2 files changed, 116 insertions, 0 deletions

diff --git a/debian/patches/bugfix/x86/x86-fpu-KVM-Set-the-base-guest-FPU-uABI-size-to-size.patch b/debian/patches/bugfix/x86/x86-fpu-KVM-Set-the-base-guest-FPU-uABI-size-to-size.patch
new file mode 100644
index 000000000..156cf7434
--- /dev/null
+++ b/debian/patches/bugfix/x86/x86-fpu-KVM-Set-the-base-guest-FPU-uABI-size-to-size.patch
@@ -0,0 +1,115 @@
+From: Sean Christopherson <seanjc@google.com>
+Date: Wed, 4 May 2022 00:12:19 +0000
+Subject: x86/fpu: KVM: Set the base guest FPU uABI size to sizeof(struct
+ kvm_xsave)
+Origin: https://git.kernel.org/linus/d187ba5312307d51818beafaad87d28a7d939adf
+Bug-Debian: https://bugs.debian.org/1011168
+
+Set the starting uABI size of KVM's guest FPU to 'struct kvm_xsave',
+i.e. to KVM's historical uABI size.  When saving FPU state for usersapce,
+KVM (well, now the FPU) sets the FP+SSE bits in the XSAVE header even if
+the host doesn't support XSAVE.  Setting the XSAVE header allows the VM
+to be migrated to a host that does support XSAVE without the new host
+having to handle FPU state that may or may not be compatible with XSAVE.
+
+Setting the uABI size to the host's default size results in out-of-bounds
+writes (setting the FP+SSE bits) and data corruption (that is thankfully
+caught by KASAN) when running on hosts without XSAVE, e.g. on Core2 CPUs.
+
+WARN if the default size is larger than KVM's historical uABI size; all
+features that can push the FPU size beyond the historical size must be
+opt-in.
+
+  ==================================================================
+  BUG: KASAN: slab-out-of-bounds in fpu_copy_uabi_to_guest_fpstate+0x86/0x130
+  Read of size 8 at addr ffff888011e33a00 by task qemu-build/681
+  CPU: 1 PID: 681 Comm: qemu-build Not tainted 5.18.0-rc5-KASAN-amd64 #1
+  Hardware name:  /DG35EC, BIOS ECG3510M.86A.0118.2010.0113.1426 01/13/2010
+  Call Trace:
+   <TASK>
+   dump_stack_lvl+0x34/0x45
+   print_report.cold+0x45/0x575
+   kasan_report+0x9b/0xd0
+   fpu_copy_uabi_to_guest_fpstate+0x86/0x130
+   kvm_arch_vcpu_ioctl+0x72a/0x1c50 [kvm]

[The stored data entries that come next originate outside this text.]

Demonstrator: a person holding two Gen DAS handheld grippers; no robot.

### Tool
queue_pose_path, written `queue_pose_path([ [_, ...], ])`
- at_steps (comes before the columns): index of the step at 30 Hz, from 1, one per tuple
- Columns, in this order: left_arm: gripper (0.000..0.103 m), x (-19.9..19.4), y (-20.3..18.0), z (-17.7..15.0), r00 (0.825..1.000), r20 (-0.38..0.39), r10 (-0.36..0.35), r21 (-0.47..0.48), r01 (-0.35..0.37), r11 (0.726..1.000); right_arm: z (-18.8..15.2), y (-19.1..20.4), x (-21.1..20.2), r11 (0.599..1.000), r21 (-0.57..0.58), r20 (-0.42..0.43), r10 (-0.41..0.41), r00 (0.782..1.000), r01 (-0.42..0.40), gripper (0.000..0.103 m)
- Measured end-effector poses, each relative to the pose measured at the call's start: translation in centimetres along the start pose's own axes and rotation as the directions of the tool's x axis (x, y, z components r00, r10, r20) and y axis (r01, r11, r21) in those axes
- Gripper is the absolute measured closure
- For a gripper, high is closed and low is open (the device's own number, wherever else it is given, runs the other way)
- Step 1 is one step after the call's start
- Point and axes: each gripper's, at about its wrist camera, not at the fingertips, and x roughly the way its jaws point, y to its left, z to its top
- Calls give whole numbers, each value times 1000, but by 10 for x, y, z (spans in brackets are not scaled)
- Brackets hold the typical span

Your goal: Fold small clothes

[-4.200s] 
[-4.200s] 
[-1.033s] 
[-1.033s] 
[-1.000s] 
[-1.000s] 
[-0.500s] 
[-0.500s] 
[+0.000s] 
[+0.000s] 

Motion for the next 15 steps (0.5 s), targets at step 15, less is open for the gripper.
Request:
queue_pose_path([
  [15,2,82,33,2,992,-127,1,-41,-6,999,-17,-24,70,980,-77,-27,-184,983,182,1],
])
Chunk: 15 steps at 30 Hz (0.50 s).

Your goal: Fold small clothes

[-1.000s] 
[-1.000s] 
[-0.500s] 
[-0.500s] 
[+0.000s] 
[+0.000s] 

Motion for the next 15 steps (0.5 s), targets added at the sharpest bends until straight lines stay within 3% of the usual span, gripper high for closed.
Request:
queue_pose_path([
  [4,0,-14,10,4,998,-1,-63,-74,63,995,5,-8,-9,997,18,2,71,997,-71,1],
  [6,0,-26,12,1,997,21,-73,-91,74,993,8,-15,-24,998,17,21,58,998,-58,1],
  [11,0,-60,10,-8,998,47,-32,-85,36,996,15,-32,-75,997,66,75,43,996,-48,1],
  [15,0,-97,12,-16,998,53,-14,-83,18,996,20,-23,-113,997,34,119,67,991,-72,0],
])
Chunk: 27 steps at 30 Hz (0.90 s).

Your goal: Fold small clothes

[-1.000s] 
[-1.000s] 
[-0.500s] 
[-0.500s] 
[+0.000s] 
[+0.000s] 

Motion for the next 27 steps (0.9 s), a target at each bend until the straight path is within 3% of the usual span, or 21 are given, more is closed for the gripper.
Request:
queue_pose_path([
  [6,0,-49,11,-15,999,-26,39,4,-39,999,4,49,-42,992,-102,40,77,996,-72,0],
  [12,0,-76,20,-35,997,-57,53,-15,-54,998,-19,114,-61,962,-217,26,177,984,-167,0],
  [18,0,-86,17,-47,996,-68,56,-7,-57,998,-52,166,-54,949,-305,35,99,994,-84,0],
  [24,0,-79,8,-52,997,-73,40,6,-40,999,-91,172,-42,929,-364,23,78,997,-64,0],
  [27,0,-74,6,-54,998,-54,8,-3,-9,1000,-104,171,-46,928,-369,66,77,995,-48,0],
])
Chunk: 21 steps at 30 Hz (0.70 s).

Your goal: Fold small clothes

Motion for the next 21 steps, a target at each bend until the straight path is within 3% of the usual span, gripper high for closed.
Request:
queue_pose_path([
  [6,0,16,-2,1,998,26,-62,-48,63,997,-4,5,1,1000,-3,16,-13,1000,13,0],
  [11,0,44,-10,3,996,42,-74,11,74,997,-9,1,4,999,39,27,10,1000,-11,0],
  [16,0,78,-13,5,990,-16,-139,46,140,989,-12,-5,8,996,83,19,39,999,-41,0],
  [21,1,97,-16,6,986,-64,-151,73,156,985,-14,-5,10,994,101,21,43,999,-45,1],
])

+   kvm_vcpu_ioctl+0x47f/0x7b0 [kvm]
+   __x64_sys_ioctl+0x5de/0xc90
+   do_syscall_64+0x31/0x50
+   entry_SYSCALL_64_after_hwframe+0x44/0xae
+   </TASK>
+  Allocated by task 0:
+  (stack is not available)
+  The buggy address belongs to the object at ffff888011e33800
+   which belongs to the cache kmalloc-512 of size 512
+  The buggy address is located 0 bytes to the right of
+   512-byte region [ffff888011e33800, ffff888011e33a00)
+  The buggy address belongs to the physical page:
+  page:0000000089cd4adb refcount:1 mapcount:0 mapping:0000000000000000 index:0x0 pfn:0x11e30
+  head:0000000089cd4adb order:2 compound_mapcount:0 compound_pincount:0
+  flags: 0x4000000000010200(slab|head|zone=1)

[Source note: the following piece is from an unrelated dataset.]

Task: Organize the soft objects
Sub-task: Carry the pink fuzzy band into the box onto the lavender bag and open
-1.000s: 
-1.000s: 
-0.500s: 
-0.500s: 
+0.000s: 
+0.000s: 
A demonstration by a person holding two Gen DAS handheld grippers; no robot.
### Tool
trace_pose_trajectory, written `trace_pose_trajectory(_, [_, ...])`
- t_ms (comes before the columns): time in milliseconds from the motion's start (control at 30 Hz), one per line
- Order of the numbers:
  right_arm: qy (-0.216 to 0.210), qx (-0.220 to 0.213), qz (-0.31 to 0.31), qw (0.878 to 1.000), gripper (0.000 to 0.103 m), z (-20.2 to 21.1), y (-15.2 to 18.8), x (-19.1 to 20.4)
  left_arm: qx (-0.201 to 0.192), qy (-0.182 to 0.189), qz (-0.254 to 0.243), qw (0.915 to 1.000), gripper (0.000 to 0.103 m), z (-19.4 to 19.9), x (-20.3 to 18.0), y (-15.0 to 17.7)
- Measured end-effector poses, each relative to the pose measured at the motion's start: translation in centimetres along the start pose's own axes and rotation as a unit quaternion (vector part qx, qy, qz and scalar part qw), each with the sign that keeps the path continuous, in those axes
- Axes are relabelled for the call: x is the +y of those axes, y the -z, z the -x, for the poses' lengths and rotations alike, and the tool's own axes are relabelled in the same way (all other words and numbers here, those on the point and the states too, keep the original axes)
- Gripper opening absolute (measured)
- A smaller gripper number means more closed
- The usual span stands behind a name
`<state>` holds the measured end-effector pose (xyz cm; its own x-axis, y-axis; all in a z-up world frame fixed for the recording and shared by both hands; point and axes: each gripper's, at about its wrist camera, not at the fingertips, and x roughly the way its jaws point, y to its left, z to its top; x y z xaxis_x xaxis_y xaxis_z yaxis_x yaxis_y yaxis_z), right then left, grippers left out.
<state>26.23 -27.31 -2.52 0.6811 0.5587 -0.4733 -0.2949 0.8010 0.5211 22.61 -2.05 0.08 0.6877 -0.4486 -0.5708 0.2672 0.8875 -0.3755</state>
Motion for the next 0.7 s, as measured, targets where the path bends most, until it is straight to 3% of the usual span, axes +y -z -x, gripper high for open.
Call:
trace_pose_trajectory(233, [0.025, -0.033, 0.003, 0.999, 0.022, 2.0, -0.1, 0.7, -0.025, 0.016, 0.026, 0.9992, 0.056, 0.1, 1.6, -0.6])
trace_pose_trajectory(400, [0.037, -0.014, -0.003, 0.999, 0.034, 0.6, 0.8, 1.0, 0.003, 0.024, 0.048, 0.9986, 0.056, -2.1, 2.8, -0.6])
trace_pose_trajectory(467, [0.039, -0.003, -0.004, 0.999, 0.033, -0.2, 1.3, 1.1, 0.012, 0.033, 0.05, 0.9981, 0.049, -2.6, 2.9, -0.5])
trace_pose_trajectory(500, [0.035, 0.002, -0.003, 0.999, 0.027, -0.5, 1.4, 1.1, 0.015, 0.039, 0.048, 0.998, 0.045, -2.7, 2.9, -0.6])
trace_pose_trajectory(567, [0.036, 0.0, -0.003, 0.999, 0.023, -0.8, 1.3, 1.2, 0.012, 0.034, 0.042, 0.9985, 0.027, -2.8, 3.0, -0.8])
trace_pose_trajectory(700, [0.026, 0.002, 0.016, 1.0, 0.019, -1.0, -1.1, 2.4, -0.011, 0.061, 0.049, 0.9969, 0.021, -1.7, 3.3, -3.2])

+  raw: 4000000000010200 dead000000000100 dead000000000122 ffff888001041c80
+  raw: 0000000000000000 0000000080100010 00000001ffffffff 0000000000000000
+  page dumped because: kasan: bad access detected
+  Memory state around the buggy address:
+   ffff888011e33900: 00 00 00 00 00 00 00 00 00 00 00 00 00 00 00 00
+   ffff888011e33980: 00 00 00 00 00 00 00 00 00 00 00 00 00 00 00 00
+  >ffff888011e33a00: fc fc fc fc fc fc fc fc fc fc fc fc fc fc fc fc
+                     ^
+   ffff888011e33a80: fc fc fc fc fc fc fc fc fc fc fc fc fc fc fc fc
+   ffff888011e33b00: fc fc fc fc fc fc fc fc fc fc fc fc fc fc fc fc
+  ==================================================================
+  Disabling lock debugging due to kernel taint
+
+Fixes: be50b2065dfa ("kvm: x86: Add support for getting/setting expanded xstate buffer")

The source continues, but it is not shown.